Parliamentary Elections Corrupt Practices Act 1885
- Parliament of the United Kingdom
- Long title: An Act to amend the Law with respect to Corrupt Practices at Parliamentary Elections.
- Citation: 48 & 49 Vict. c. 56
- Territorial extent: United Kingdom

Dates
- Royal assent: 6 August 1885
- Commencement: 6 August 1885
- Repealed: 3 April 1950

Other legislation
- Repealed by: Representation of the People Act 1949
- Relates to: Parliamentary Voters Registration Act 1843; Ballot Act 1872; Corrupt and Illegal Practices Prevention Act 1883; Redistribution of Seats Act 1885; Parliamentary Elections (Returning Officers) Act 1885;

Status: Repealed

Text of statute as originally enacted

Text of the Parliamentary Elections Corrupt Practices Act 1885 as in force today (including any amendments) within the United Kingdom, from legislation.gov.uk.

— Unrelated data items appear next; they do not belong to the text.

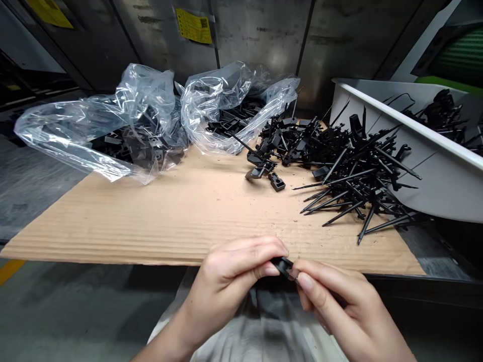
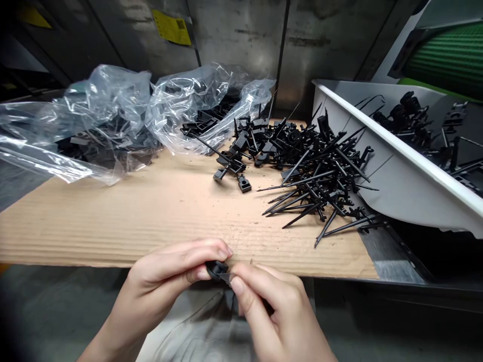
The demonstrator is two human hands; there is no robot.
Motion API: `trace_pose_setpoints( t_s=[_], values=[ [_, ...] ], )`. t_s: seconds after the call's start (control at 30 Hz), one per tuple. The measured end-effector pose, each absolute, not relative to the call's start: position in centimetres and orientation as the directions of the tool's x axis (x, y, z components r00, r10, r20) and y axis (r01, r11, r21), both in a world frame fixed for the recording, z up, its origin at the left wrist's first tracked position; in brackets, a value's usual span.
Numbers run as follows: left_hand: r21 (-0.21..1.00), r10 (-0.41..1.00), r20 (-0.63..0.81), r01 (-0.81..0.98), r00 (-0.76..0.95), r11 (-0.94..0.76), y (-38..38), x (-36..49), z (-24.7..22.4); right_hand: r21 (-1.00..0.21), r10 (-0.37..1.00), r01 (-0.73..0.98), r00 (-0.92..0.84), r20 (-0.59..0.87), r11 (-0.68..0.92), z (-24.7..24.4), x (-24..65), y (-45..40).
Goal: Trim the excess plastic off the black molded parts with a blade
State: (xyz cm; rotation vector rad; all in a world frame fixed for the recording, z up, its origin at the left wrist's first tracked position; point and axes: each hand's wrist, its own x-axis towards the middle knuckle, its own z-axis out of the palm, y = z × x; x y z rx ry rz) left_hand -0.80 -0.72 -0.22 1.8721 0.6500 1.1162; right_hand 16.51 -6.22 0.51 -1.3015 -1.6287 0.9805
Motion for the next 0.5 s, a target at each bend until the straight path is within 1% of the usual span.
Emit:
trace_pose_setpoints(
  t_s=[0.03,0.07,0.1,0.13,0.2,0.23,0.27,0.3,0.33,0.37,0.4,0.43,0.47,0.5],
  values=[
    [0.855,0.754,0.452,0.011,0.476,-0.519,-0.7,-0.8,-0.2,-0.962,0.982,0.271,-0.188,-0.012,0.040,0.6,16.6,-6.2],
    [0.851,0.750,0.457,0.011,0.478,-0.525,-0.6,-0.8,-0.2,-0.977,0.953,0.186,-0.265,-0.148,-0.101,0.6,16.6,-6.1],
    [0.847,0.750,0.462,0.014,0.474,-0.531,-0.6,-0.7,-0.2,-0.966,0.901,0.111,-0.350,-0.256,-0.232,0.6,16.7,-6.1],
    [0.844,0.752,0.466,0.020,0.466,-0.536,-0.6,-0.7,-0.2,-0.942,0.848,0.049,-0.422,-0.321,-0.332,0.6,16.6,-6.1],
    [0.840,0.759,0.469,0.038,0.451,-0.541,-0.6,-0.7,-0.2,-0.902,0.806,-0.051,-0.473,-0.357,-0.430,0.5,16.5,-6.4],
    [0.838,0.763,0.469,0.049,0.445,-0.544,-0.6,-0.7,-0.2,-0.893,0.819,-0.094,-0.449,-0.356,-0.440,0.4,16.4,-6.6],
    [0.835,0.765,0.469,0.060,0.442,-0.547,-0.7,-0.7,-0.2,-0.897,0.852,-0.124,-0.391,-0.349,-0.424,0.3,16.3,-6.8],
    [0.831,0.767,0.471,0.072,0.436,-0.551,-0.7,-0.7,-0.3,-0.917,0.896,-0.125,-0.300,-0.328,-0.378,0.2,16.3,-7.1],
    [0.827,0.768,0.474,0.082,0.430,-0.556,-0.8,-0.7,-0.3,-0.953,0.945,-0.079,-0.177,-0.276,-0.293,0.1,16.3,-7.2],
    [0.822,0.768,0.480,0.088,0.423,-0.562,-0.8,-0.8,-0.4,-0.985,0.984,0.021,-0.039,-0.172,-0.171,0.1,16.3,-7.4],
    [0.815,0.764,0.492,0.087,0.417,-0.573,-0.9,-0.8,-0.6,-0.986,0.997,0.161,0.071,-0.023,-0.035,0.1,16.4,-7.4],
    [0.806,0.755,0.506,0.082,0.416,-0.586,-0.9,-0.8,-0.7,-0.947,0.982,0.306,0.131,0.139,0.093,0.1,16.5,-7.4],
    [0.793,0.740,0.526,0.074,0.419,-0.605,-0.9,-0.8,-0.9,-0.885,0.951,0.424,0.143,0.275,0.192,0.1,16.5,-7.4],
    [0.775,0.720,0.549,0.065,0.424,-0.629,-1.0,-0.8,-1.1,-0.827,0.925,0.499,0.119,0.362,0.259,0.1,16.6,-7.3]
  ],
)
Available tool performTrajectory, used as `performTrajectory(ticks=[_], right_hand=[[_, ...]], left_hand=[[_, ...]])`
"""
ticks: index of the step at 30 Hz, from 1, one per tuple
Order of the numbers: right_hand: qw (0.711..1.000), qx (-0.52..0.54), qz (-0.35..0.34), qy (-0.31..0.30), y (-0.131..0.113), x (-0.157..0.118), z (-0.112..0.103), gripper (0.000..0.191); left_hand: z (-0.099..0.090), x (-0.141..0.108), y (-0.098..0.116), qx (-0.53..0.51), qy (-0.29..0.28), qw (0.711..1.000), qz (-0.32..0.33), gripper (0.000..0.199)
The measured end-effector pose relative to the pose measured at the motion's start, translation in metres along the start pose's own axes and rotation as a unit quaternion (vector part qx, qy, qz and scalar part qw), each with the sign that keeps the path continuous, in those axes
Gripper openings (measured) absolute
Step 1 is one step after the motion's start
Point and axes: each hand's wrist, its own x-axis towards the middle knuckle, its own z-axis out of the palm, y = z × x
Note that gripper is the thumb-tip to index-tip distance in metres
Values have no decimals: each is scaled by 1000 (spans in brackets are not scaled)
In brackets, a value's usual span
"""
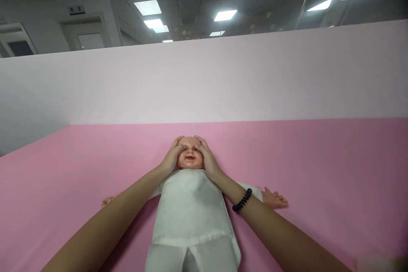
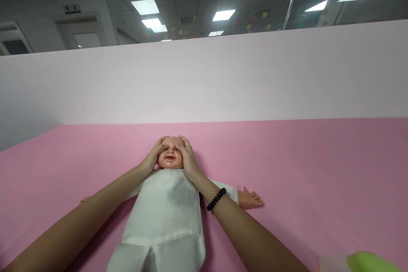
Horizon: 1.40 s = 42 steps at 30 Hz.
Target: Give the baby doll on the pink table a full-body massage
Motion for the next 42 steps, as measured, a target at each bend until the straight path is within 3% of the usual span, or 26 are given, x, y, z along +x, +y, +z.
performTrajectory(ticks=[17, 24, 42], right_hand=[[999, -43, -8, -22, 3, -1, -4, 66], [1000, -20, -13, -3, 7, 4, -4, 58], [999, -28, -5, -19, 2, 0, -2, 65]], left_hand=[[0, -3, 1, 12, -10, 1000, -5, 56], [3, -5, 5, -17, -4, 999, -32, 54], [0, -4, 2, 6, -12, 1000, -11, 55]])
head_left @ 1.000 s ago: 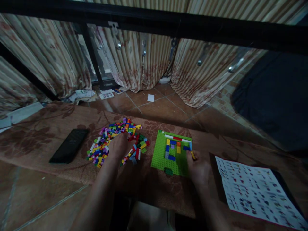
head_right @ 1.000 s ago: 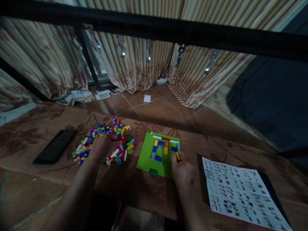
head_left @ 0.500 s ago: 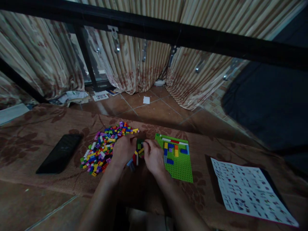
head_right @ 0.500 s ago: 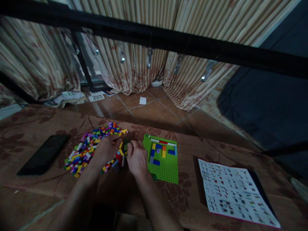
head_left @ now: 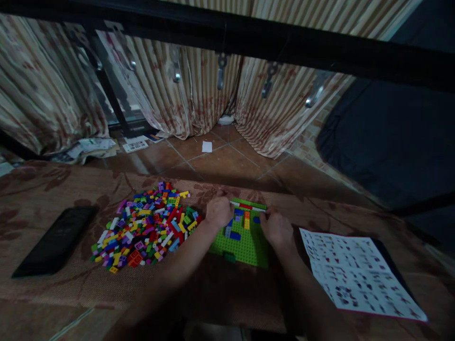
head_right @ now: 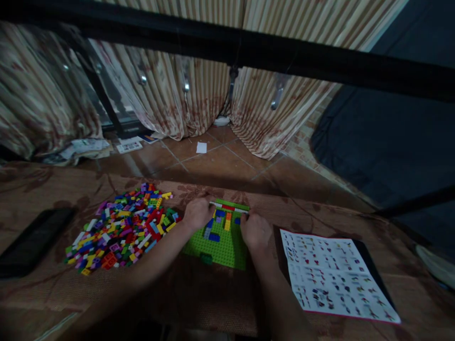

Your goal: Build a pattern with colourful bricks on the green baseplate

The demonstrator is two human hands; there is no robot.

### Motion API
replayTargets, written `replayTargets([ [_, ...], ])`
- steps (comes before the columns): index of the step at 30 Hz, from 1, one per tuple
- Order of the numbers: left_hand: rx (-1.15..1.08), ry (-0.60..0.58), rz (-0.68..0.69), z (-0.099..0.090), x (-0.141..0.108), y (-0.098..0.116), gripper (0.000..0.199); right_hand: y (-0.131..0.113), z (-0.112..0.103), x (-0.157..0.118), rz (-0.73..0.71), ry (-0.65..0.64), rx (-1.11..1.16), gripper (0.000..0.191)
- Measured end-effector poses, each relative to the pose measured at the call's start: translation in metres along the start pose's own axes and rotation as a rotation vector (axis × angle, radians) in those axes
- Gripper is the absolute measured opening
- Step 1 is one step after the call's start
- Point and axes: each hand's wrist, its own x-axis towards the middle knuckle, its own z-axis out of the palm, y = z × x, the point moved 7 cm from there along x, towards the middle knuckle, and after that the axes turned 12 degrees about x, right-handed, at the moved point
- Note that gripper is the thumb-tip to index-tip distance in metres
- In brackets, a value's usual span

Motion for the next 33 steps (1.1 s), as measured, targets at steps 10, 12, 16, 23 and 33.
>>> replayTargets([
  [10,0.169,-0.052,0.107,0.002,0.014,0.010,0.022,0.006,0.003,0.000,-0.117,0.179,0.123,0.030],
  [12,0.187,-0.054,0.146,0.004,0.016,0.011,0.021,0.013,0.001,0.000,-0.126,0.230,0.222,0.028],
  [16,0.228,-0.035,0.295,0.006,0.017,0.014,0.019,0.012,-0.002,0.008,-0.228,0.195,0.274,0.024],
  [23,0.342,0.009,0.600,0.013,0.019,0.020,0.025,-0.021,0.002,0.015,-0.589,-0.007,0.128,0.016],
  [33,0.429,0.100,0.760,0.015,0.007,0.030,0.019,-0.017,0.012,0.024,-0.644,-0.009,0.066,0.016],
])
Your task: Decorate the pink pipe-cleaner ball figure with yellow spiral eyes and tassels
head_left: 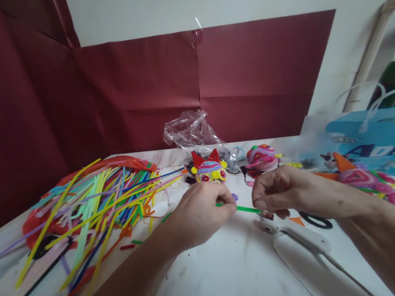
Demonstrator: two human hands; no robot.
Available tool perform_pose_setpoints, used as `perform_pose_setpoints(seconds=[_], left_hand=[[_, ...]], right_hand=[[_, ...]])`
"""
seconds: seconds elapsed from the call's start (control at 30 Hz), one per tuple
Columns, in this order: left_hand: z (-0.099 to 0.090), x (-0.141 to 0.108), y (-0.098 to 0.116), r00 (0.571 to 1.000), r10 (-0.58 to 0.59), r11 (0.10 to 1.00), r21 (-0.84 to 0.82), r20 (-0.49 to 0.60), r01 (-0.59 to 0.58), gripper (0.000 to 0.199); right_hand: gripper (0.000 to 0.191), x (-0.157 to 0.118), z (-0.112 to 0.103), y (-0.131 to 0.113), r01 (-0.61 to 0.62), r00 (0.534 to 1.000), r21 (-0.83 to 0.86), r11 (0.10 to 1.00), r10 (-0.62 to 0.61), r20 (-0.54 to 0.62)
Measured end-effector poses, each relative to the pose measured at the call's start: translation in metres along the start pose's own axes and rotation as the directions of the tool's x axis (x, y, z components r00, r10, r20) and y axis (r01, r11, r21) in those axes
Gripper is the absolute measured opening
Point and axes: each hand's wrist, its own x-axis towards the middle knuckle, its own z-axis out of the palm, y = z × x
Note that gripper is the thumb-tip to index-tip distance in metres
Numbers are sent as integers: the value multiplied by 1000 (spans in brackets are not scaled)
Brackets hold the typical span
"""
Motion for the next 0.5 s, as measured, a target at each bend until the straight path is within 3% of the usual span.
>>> perform_pose_setpoints(seconds=[0.2,0.5], left_hand=[[-1,-4,4,999,34,999,21,26,-34,15],[3,0,-1,999,15,994,112,37,-19,17]], right_hand=[[22,1,10,-4,-7,996,-16,1000,8,85],[14,13,18,7,-36,993,-23,999,38,109]])
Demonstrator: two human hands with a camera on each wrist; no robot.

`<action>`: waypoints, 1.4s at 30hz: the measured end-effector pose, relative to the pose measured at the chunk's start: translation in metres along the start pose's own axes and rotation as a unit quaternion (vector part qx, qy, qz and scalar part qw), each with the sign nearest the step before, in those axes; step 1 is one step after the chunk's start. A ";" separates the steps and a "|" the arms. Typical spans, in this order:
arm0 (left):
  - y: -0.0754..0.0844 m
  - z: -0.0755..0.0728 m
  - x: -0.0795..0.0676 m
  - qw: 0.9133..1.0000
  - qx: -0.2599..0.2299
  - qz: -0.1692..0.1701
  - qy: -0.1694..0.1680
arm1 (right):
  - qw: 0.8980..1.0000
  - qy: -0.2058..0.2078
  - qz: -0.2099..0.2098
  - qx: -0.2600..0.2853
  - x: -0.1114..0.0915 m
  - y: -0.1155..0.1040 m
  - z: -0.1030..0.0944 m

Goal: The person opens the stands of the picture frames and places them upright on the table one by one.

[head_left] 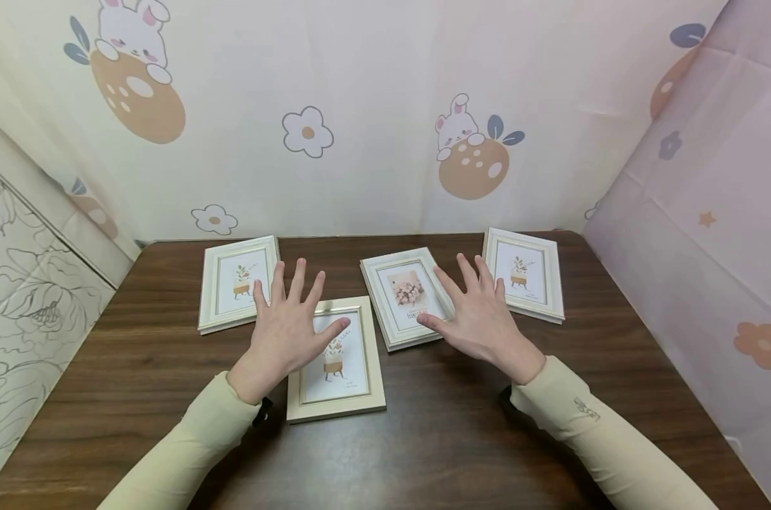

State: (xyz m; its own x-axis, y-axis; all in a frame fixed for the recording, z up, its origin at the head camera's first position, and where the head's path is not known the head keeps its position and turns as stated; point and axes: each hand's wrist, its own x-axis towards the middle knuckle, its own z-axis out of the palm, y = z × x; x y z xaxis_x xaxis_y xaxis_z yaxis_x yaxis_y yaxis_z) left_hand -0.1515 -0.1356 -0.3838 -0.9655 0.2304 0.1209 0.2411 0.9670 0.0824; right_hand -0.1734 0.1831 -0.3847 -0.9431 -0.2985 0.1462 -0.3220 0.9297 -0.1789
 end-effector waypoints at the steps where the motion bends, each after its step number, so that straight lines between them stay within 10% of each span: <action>1: 0.000 0.000 0.000 1.000 -0.002 0.000 0.000 | 1.000 -0.001 0.000 -0.001 0.000 0.000 0.000; 16: -0.007 -0.001 0.001 1.000 -0.022 0.011 -0.014 | 1.000 0.014 -0.024 0.008 -0.003 0.003 -0.001; 36: -0.051 -0.013 -0.002 0.983 -0.091 0.043 0.153 | 0.982 0.039 -0.017 0.184 -0.007 0.000 0.007; 42: -0.072 -0.018 -0.003 0.984 -0.079 0.036 0.157 | 0.976 0.022 -0.021 0.215 -0.011 -0.004 0.007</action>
State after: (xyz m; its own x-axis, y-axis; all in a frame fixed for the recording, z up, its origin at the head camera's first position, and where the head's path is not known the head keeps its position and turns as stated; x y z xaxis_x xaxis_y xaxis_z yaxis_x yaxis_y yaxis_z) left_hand -0.1646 -0.2081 -0.3719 -0.8730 0.2295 0.4303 0.3448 0.9144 0.2119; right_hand -0.1627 0.1815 -0.3923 -0.9273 -0.3156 0.2012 -0.3731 0.7378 -0.5626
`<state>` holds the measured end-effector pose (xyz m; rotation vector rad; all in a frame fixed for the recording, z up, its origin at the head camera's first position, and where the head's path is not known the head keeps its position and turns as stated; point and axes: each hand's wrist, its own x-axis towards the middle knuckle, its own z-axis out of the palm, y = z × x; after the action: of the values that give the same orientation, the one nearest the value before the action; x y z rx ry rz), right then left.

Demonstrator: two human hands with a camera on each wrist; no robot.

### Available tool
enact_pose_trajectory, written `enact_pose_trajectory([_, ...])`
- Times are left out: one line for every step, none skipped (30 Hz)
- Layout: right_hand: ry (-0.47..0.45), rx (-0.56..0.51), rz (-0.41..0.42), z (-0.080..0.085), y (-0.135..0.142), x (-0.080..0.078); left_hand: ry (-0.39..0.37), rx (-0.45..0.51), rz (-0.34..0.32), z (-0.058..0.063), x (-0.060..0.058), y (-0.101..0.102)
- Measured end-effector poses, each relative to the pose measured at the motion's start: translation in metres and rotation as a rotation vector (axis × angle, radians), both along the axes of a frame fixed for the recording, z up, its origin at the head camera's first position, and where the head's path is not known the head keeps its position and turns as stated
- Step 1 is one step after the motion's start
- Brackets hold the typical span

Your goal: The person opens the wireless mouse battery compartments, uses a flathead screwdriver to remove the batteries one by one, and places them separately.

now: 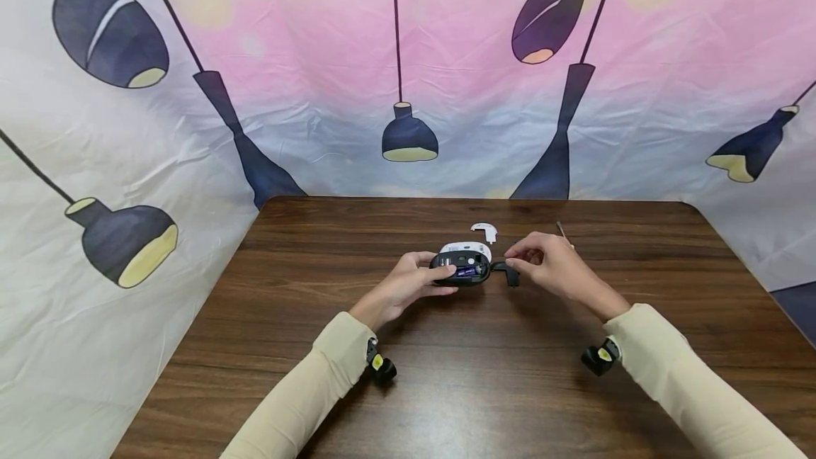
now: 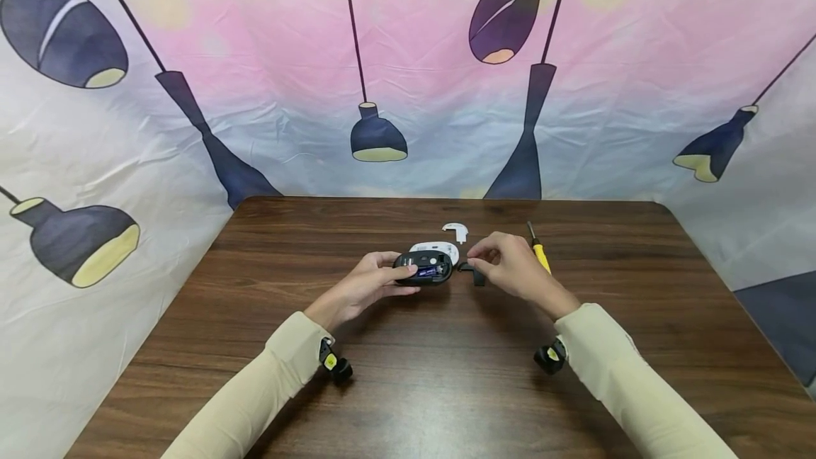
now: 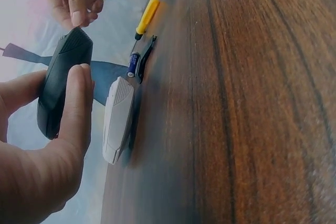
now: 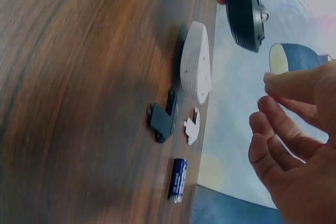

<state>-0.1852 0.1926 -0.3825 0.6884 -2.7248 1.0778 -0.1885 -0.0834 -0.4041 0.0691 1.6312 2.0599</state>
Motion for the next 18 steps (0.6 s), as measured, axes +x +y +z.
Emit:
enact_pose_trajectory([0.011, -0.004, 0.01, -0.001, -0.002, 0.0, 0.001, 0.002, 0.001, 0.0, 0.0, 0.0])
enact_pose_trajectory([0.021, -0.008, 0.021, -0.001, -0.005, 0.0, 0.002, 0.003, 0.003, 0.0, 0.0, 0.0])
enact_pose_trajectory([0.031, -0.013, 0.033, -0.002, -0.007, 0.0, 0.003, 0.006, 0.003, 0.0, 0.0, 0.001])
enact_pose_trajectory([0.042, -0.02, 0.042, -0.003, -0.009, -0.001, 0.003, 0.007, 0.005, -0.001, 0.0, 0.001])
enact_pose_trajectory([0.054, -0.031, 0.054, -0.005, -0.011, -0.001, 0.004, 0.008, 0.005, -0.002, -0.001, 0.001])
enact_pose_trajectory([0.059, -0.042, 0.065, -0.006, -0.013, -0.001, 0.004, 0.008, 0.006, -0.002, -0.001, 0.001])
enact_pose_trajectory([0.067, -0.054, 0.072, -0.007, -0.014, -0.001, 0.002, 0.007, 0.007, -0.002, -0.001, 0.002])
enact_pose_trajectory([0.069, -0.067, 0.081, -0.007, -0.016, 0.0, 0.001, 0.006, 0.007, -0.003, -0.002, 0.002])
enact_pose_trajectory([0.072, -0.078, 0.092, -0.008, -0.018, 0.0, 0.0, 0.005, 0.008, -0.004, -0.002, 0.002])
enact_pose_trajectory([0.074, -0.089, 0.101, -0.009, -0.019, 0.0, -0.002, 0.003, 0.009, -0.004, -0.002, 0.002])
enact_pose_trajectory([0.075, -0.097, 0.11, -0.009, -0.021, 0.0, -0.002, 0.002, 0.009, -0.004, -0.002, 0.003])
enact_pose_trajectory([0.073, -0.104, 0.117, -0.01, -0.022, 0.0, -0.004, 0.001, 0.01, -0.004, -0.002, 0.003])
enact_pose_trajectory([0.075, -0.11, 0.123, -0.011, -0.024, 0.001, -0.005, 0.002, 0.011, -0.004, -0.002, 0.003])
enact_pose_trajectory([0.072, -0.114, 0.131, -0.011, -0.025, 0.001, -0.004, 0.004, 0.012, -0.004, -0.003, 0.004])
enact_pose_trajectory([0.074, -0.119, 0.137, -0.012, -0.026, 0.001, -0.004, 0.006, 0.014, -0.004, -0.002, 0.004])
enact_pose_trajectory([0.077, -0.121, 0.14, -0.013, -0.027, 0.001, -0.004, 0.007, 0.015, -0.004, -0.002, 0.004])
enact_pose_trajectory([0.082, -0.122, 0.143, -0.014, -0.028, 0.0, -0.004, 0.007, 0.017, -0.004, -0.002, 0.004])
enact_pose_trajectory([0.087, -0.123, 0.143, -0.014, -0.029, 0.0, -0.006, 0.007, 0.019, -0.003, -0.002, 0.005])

= Parliamentary Elections Corrupt Practices Act 1885 =

Act of the Parliament of the United Kingdom

The Parliamentary Elections Corrupt Practices Act 1885 (48 & 49 Vict. c. 56) was an act of the Parliament of the United Kingdom. It became law on 6 August 1885.

It declared, in order to clarify past ambiguities, that it was legal for an employer to allow his employees a reasonable amount of paid time off work in order to vote in a parliamentary election. This permission was, as far as reasonably possible, to be given to all employees, and not to be given in order to induce them to vote for a specific candidate, or refused to discourage them from voting for another.

It did not criminalise any previously legitimate activity.

== Subsequent developments ==
The whole act was repealed by section 175(1) of, and the ninth schedule to, the Representation of the People Act 1949 (12, 13 & 14 Geo. 6. c. 68), which came into force on 3 April 150.